The American Empire has a secret it reveals every now  and then.
      Like many Black Americans, I learned from grandparents to listen for the description of the man who committed some local crime. If the announcer said a man robbed this or that bank or a man killed another man, we understood that the first man was White and, in the second case, a White man killed another White man. For the Black man, the crime was a robbery of a local store. Maybe the Black man was bold enough to rob two ma and pop stores. Attacking White property was the key to seeing a Black person's name in print. In the  '50s and  '60s, it was not often the announcer in a northern city like Chicago would describe a rapist as a Black man. Yet, in  "Assault of Girl Exposed a Shameful Secret," Milwaukee Journal Sentinel's Eugene Kane writes, the assault of an 11-year old Black Milwaukee girl by a group of Black men and boys  "exposed a shameful secret." "It was the shame of seeing the incontrovertible proof about levels of societal dysfunction in some areas of the Black community that can't be explained in      conventional terms."

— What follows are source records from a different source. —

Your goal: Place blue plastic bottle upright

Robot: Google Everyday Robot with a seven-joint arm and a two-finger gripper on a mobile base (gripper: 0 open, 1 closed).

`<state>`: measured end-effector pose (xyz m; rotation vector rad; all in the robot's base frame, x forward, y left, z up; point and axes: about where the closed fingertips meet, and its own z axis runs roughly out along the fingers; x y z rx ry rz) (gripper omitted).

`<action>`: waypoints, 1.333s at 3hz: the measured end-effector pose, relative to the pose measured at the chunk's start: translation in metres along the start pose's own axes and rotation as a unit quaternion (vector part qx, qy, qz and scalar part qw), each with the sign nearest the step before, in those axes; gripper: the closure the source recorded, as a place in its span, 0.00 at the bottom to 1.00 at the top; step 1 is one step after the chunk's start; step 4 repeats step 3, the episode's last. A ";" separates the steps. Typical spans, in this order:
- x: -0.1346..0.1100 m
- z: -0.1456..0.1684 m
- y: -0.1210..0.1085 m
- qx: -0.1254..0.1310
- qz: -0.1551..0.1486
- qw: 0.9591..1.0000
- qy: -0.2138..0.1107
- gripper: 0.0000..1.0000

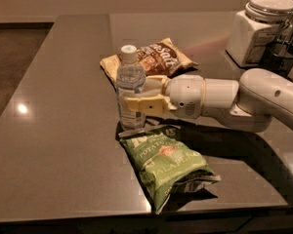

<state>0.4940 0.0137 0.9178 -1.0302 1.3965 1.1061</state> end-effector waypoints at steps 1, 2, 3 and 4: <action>0.003 0.004 0.001 0.007 -0.004 1.000 -0.001 0.21; 0.002 0.006 0.002 0.005 -0.005 1.000 -0.001 0.01; 0.002 0.007 0.003 0.004 -0.005 1.000 -0.001 0.00; 0.002 0.007 0.003 0.004 -0.005 1.000 -0.001 0.00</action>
Offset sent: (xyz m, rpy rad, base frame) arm 0.0000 0.0032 -0.0031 -0.0007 -0.0073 -0.0126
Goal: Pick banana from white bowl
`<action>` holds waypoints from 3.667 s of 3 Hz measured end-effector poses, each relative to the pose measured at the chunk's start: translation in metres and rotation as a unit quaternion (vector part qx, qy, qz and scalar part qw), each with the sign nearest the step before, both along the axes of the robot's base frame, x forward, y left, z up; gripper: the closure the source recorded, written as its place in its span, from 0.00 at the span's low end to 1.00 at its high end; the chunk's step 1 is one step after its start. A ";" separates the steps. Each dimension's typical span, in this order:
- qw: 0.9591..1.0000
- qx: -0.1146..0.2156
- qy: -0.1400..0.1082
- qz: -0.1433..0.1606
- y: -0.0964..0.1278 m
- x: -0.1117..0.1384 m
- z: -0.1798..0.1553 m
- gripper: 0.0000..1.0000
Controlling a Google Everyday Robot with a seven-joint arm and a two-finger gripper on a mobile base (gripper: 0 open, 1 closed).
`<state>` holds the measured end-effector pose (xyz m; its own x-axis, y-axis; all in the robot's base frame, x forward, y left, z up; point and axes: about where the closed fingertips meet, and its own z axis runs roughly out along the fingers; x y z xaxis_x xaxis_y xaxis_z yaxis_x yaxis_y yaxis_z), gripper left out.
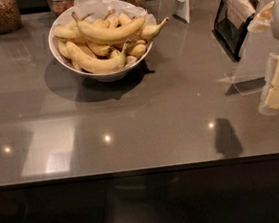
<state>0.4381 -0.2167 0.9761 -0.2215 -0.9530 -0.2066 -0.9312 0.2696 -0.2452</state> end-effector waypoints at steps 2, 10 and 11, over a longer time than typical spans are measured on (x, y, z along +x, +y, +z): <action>1.000 0.005 -0.014 0.004 0.006 0.005 0.003 0.00; 0.955 0.177 -0.169 0.166 0.200 0.172 0.043 0.00; 0.955 0.180 -0.163 0.171 0.214 0.190 0.023 0.05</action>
Offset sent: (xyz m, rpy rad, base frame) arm 0.0102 0.0121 0.0021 0.0239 -0.0418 0.0186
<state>0.6286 -0.0023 0.9992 0.2223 -0.8118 -0.5400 -0.8698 0.0851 -0.4859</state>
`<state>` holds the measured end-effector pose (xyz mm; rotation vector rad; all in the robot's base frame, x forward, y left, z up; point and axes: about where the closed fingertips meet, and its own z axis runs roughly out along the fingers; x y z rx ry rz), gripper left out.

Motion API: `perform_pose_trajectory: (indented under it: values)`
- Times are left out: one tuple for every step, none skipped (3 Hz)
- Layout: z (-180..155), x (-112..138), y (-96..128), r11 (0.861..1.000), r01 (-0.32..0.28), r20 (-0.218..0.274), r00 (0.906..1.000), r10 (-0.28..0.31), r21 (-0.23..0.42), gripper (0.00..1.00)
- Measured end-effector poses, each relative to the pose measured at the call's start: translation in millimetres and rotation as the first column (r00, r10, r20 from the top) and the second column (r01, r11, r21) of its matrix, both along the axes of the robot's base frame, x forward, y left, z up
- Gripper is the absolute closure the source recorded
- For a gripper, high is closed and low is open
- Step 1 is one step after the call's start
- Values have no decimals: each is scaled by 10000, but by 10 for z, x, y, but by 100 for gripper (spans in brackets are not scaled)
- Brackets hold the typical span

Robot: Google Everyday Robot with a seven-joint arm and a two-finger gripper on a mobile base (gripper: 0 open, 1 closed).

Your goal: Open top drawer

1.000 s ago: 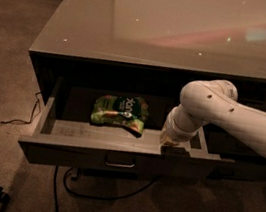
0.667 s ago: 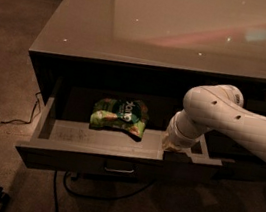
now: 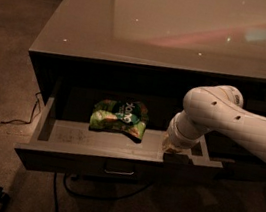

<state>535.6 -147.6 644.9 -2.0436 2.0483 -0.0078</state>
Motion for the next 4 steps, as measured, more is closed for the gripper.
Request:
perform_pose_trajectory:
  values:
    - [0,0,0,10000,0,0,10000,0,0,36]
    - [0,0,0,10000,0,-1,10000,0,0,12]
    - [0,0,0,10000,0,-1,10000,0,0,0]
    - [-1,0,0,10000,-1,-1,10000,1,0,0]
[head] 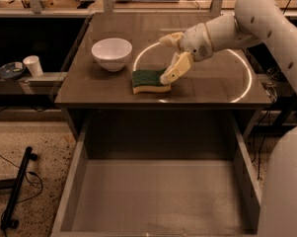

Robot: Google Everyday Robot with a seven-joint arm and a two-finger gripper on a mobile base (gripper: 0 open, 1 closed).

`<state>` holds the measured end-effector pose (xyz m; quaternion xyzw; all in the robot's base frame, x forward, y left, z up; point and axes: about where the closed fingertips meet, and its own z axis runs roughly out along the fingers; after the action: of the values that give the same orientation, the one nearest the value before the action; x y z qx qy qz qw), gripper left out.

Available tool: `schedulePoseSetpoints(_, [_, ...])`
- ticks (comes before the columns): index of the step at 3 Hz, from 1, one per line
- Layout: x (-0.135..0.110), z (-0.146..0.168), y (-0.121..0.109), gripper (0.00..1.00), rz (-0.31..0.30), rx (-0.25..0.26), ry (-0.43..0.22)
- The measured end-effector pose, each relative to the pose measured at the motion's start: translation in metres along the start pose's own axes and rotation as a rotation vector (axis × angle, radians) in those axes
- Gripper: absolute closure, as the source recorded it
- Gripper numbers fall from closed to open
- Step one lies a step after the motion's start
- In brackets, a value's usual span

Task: Place sponge into top drawer

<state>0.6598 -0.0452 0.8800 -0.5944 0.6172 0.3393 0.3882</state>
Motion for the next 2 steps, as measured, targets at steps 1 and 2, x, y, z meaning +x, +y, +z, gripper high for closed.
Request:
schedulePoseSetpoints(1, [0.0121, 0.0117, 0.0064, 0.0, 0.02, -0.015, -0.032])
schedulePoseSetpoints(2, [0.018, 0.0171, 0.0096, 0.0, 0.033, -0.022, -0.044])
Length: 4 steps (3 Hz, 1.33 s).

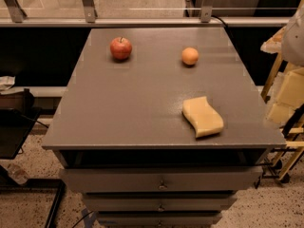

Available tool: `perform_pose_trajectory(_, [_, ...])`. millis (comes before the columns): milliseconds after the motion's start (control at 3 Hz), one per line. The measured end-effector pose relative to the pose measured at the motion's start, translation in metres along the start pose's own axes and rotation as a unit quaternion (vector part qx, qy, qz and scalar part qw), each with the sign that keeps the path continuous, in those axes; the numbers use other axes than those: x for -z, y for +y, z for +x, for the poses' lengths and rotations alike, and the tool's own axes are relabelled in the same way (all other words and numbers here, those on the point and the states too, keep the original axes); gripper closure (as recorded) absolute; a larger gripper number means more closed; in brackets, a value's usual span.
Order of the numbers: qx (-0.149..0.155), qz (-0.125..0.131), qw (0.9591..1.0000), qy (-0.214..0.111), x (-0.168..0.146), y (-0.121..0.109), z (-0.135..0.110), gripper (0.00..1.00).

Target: Move orange near sponge

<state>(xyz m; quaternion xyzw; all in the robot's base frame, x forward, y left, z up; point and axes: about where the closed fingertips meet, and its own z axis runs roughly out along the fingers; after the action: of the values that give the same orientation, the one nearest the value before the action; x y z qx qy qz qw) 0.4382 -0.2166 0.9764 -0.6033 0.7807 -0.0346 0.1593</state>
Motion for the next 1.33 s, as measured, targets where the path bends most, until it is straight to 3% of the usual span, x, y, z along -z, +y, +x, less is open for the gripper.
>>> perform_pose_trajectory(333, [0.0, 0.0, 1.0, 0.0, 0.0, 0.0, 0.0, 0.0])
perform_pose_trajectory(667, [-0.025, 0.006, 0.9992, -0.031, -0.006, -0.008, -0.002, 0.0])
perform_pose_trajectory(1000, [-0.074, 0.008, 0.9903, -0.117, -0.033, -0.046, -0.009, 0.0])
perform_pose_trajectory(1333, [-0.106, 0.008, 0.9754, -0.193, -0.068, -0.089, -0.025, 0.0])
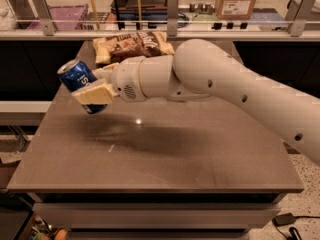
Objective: Place pepsi can upright
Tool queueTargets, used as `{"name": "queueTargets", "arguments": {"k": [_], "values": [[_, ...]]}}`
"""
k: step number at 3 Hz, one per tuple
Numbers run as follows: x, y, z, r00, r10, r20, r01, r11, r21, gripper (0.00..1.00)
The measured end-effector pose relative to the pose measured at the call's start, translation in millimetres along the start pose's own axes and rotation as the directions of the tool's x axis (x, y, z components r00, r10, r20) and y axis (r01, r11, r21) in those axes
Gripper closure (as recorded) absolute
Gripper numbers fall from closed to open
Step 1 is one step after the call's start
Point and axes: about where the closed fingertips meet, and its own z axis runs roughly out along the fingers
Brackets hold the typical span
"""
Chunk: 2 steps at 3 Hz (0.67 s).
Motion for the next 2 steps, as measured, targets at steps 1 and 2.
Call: {"name": "queueTargets", "arguments": {"k": [1, 2], "values": [[1.3, -7.5, 2.8, 0.997, -0.008, 0.073, 0.009, 0.9999, -0.008, 1.0], [12.1, -14.1, 0.1, 0.996, -0.001, 0.084, 0.0, 1.0, 0.007, 1.0]]}}
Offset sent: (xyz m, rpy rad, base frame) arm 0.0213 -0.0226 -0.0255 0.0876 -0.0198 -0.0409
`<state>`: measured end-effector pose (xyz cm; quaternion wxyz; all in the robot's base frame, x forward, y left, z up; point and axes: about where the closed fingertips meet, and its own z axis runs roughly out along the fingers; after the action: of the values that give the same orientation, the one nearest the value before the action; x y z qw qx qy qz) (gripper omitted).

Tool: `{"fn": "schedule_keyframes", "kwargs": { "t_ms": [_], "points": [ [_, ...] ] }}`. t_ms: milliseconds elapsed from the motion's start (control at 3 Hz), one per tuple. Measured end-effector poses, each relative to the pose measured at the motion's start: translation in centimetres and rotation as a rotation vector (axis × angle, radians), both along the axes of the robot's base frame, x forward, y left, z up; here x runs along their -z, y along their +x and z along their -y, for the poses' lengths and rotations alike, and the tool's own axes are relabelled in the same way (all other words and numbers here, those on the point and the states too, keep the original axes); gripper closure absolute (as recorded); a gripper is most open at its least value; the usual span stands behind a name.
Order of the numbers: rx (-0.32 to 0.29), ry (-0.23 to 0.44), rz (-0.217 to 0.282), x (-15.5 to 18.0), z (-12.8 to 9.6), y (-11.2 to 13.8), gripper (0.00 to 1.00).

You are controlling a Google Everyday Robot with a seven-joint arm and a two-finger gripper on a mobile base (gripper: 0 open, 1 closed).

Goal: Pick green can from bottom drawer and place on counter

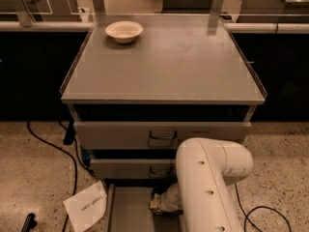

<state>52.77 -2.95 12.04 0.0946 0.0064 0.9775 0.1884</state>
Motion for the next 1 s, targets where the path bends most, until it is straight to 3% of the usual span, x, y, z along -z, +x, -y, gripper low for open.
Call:
{"fn": "schedule_keyframes", "kwargs": {
  "t_ms": [333, 667, 1000],
  "points": [
    [-0.021, 0.042, 0.004, -0.6, -0.2, -0.4, 1.00],
    [-0.088, 0.140, 0.023, -3.2, -0.4, -2.1, 1.00],
    [-0.106, 0.239, 0.035, -6.1, 1.3, -4.4, 1.00]
  ]
}}
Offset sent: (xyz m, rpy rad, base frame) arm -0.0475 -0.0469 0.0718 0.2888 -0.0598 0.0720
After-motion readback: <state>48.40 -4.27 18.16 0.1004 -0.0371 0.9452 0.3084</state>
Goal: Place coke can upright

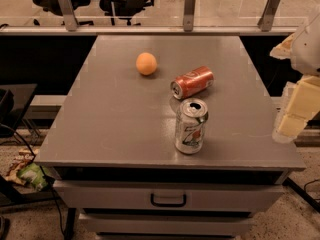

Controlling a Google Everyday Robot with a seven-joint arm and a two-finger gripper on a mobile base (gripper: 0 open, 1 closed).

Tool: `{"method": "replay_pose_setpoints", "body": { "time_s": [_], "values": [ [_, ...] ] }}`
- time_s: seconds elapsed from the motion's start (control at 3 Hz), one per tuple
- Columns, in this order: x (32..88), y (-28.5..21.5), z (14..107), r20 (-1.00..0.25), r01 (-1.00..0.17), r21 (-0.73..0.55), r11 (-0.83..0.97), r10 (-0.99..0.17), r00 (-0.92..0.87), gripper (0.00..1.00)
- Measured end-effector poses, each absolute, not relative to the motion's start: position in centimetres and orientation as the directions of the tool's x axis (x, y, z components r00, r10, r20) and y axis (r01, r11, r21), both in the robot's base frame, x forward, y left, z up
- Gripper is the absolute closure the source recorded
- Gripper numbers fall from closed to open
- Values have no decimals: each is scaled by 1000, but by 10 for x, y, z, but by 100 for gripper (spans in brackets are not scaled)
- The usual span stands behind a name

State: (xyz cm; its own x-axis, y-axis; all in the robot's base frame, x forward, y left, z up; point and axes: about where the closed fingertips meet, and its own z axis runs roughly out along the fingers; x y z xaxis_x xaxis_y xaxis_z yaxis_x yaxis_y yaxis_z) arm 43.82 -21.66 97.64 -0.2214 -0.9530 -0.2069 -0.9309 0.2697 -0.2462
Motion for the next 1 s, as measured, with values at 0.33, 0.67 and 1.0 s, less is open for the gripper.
{"method": "replay_pose_setpoints", "body": {
  "time_s": [0.33, 0.67, 1.0],
  "values": [
    [443, -214, 976, -209, -933, -246, 262, -954, -213, 0],
    [456, -209, 974, -215, -939, -242, 243, -958, -193, 0],
    [486, -191, 963, -230, -956, -237, 172, -966, -116, 0]
  ]
}}
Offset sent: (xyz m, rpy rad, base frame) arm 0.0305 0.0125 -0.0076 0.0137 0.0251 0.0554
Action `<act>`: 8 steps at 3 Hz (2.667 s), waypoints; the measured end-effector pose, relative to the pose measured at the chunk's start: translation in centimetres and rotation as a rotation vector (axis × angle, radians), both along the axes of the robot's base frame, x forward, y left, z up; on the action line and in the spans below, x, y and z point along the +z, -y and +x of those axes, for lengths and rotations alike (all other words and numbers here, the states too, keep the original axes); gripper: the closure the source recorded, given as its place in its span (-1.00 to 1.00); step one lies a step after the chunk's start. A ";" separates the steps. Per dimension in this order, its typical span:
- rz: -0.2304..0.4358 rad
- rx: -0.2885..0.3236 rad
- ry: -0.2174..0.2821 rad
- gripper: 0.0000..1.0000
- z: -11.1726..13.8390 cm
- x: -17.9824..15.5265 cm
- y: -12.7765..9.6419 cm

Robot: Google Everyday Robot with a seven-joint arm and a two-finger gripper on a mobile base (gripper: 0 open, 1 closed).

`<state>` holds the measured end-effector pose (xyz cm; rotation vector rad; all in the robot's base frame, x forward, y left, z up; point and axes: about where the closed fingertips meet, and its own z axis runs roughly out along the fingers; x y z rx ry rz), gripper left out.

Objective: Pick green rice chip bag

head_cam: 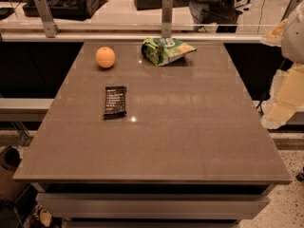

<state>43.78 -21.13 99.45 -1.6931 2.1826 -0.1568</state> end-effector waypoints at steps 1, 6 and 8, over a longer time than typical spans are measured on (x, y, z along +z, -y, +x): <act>0.012 0.006 0.018 -1.00 0.5 0.2 -0.1; 0.312 0.073 0.229 -1.00 20.8 -3.5 -9.4; 0.295 0.095 0.243 -1.00 22.5 -3.6 -9.9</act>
Offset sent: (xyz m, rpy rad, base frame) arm 0.0549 0.0107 -0.0006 0.1030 -0.1115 0.0360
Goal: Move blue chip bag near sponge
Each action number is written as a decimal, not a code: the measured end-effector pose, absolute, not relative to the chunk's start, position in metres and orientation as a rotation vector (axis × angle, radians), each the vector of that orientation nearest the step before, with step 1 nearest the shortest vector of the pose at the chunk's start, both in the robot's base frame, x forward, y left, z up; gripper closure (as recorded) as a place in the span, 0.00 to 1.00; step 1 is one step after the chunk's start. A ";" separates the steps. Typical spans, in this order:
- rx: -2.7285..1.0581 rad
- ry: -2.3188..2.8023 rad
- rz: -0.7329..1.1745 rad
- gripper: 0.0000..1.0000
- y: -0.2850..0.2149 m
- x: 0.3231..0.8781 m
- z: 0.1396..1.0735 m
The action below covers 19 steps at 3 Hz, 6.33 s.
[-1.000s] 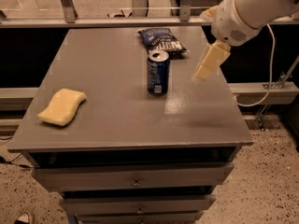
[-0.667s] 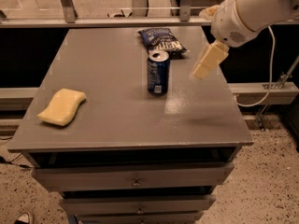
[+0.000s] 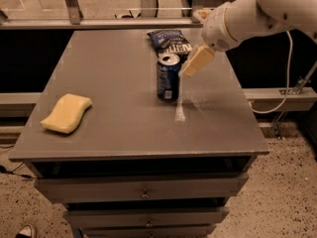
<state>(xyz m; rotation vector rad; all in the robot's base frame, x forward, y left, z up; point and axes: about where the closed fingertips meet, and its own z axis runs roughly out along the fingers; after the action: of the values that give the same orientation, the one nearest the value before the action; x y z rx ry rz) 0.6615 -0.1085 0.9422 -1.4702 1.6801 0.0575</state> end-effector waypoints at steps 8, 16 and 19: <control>-1.109 1.805 0.249 0.18 -0.087 0.809 0.859; -1.659 1.187 0.261 1.00 0.067 0.706 0.998; -2.010 1.019 0.215 0.86 0.118 0.633 0.956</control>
Offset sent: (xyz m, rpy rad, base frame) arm 0.0946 0.0216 -0.0503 0.0238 -0.0908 0.0492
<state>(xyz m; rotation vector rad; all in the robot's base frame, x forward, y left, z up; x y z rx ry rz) 0.6329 0.1184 0.9558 -2.0102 1.0189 0.2154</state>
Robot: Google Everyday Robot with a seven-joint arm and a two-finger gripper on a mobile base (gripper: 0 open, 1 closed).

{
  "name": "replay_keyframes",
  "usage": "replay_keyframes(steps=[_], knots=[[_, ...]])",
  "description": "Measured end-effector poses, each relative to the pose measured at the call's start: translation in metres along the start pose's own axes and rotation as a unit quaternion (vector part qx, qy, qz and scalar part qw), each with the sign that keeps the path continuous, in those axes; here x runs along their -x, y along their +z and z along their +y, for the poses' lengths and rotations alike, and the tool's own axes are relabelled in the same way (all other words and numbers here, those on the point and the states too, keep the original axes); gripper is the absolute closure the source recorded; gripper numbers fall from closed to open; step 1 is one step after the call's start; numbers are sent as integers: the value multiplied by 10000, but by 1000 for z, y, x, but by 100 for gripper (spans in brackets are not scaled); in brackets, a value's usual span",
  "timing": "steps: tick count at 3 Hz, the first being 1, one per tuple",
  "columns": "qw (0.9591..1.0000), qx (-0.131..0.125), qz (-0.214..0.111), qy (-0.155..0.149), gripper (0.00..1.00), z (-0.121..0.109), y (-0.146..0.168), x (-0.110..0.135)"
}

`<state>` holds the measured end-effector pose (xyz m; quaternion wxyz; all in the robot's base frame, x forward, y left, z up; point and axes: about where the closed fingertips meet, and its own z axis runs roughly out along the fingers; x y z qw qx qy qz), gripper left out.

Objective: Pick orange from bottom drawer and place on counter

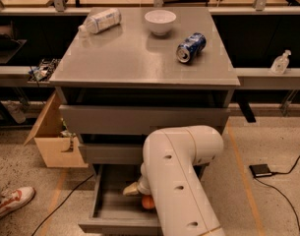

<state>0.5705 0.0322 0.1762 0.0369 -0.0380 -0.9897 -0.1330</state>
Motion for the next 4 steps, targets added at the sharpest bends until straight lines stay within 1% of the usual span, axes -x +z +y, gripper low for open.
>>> replay_keyframes(steps=[1,3,4], knots=[[9999,-66,-67,108,0,-3,14,7],[9994,-170,22,296,0,-17,37,14],[9989,-265,107,379,18,-26,43,13]])
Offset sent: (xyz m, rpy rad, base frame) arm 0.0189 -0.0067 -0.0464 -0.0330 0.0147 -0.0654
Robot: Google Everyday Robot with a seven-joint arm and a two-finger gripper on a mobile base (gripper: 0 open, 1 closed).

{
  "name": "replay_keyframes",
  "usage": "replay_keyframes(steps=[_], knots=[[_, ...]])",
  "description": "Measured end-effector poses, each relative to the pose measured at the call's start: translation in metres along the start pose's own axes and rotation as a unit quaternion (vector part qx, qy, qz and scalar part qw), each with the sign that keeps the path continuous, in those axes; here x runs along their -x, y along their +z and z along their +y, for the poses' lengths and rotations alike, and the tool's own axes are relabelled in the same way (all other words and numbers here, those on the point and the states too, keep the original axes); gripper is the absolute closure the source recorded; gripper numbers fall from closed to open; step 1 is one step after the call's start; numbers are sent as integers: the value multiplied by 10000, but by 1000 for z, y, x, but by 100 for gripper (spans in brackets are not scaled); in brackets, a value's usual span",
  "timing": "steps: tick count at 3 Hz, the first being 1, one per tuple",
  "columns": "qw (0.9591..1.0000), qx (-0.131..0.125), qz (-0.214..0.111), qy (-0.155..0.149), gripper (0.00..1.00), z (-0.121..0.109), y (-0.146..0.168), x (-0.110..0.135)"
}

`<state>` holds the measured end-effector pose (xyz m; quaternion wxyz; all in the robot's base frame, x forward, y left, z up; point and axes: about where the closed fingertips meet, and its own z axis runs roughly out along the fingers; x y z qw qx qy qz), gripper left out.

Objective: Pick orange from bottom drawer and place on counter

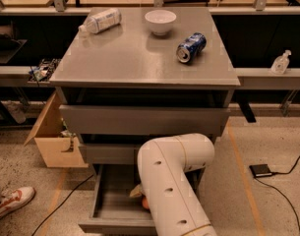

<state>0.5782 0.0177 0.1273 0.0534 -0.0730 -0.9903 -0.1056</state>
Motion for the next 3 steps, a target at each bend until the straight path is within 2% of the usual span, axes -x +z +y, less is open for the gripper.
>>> replay_keyframes(steps=[2,3], knots=[[9997,-211,78,-25,64,-12,-5,-8],[9996,96,153,-201,88,-10,-23,-12]])
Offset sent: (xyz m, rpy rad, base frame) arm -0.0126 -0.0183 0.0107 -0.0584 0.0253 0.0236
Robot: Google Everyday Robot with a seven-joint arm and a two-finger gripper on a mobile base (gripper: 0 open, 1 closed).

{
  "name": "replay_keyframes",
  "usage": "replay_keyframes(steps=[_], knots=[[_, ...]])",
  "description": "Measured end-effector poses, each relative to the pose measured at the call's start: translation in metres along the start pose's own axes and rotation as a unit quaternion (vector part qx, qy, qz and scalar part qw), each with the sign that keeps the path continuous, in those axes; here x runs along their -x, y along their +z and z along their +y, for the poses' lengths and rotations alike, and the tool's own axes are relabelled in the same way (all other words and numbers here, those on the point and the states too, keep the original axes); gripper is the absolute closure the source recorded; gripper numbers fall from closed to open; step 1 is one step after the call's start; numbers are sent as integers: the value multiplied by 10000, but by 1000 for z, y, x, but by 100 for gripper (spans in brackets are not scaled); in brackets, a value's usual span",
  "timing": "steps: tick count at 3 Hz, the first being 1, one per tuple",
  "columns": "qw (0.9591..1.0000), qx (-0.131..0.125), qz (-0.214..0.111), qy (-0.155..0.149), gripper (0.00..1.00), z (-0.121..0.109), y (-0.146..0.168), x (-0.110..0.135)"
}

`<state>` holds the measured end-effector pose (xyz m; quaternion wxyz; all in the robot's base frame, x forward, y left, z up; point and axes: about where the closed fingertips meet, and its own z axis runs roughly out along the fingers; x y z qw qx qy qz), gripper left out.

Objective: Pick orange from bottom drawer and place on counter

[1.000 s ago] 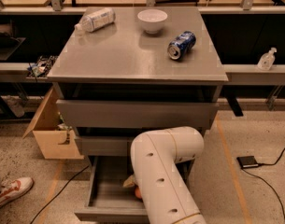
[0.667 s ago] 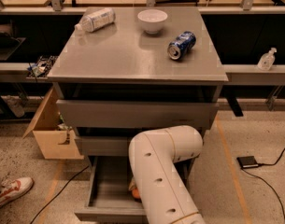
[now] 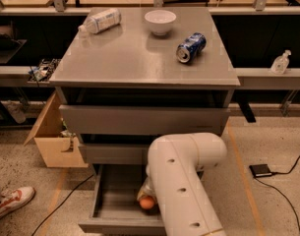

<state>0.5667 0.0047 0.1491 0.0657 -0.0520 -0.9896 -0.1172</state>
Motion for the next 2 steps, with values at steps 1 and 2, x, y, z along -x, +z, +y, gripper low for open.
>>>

      It is not that Black men raping Black girls and women has not happen before or that Black men like fathers and uncles were not sexually abusing daughters and nieces. But the rape of girls and women in the Black community has increased, and it has become almost a ritual for establishing manhood among Black boys and men. I don't know why, but when I read Kane's article, I felt the shame of Black women as both victims of and spectators to rape.  "Some family members of some suspects," Kane writes, even  "provided dubious alibis later disapproved by police."  Who are these family members who would shamefully defend and validate the necessity for women to fear our fathers, brothers, uncles who seek to control our bodies? Where is the collective outrage of this nation?
      It is engaged in revealing secrets.  The  "stealing" of Black boys by manipulating their minds so that they see in their own mothers, sisters, daughters, and nieces the "enemy" is a crime for which we are complicit as long as we do not challenge and engage educational institutions with the responsibility of empowering our children with knowledge of their cultural heritage.
      Behind the masculine symbol of flag and cross, Black girls and women's bodies are the sites for the historical conquest and persistent control of the Black community in the U.S.  But now -- what land, what community is captured in the conquest of Black women and girls' bodies? By way of rape, we have the relatively powerless  conquering women and girls, instilling fear in the potential victims, and proclaiming control of a community that itself is dominated by low wages,  high unemployment rates, unequal educational opportunities, HIV/AIDS, diabetes, drugs, and a host of other problems.
      Our  "enemy" is our complicity with injustice heaped against our  community. "Every day out in the street now, I remind myself that Black people in Amerika are oppressed. It's necessary that I do that.  People get used to anything. The less you think about your oppression, the more you tolerance for it grows. After a while, people just think oppression is the normal state of things. But to become free, you have to be acutely aware of being a slave," Assata Shakur observed. The Black men and boys in Kane's article, and the many like them, have learned from our "masters" to achieve power by mutilating, ravaging, and killing the bodies of others, who are human, like them, but for whom control becomes an obsession. Where is the shame in this adoption of  "oppression" as the "normal state of things"?  Becoming proactive citizens on behalf of all of us -- starting with our little girls and little boys -- is not an option.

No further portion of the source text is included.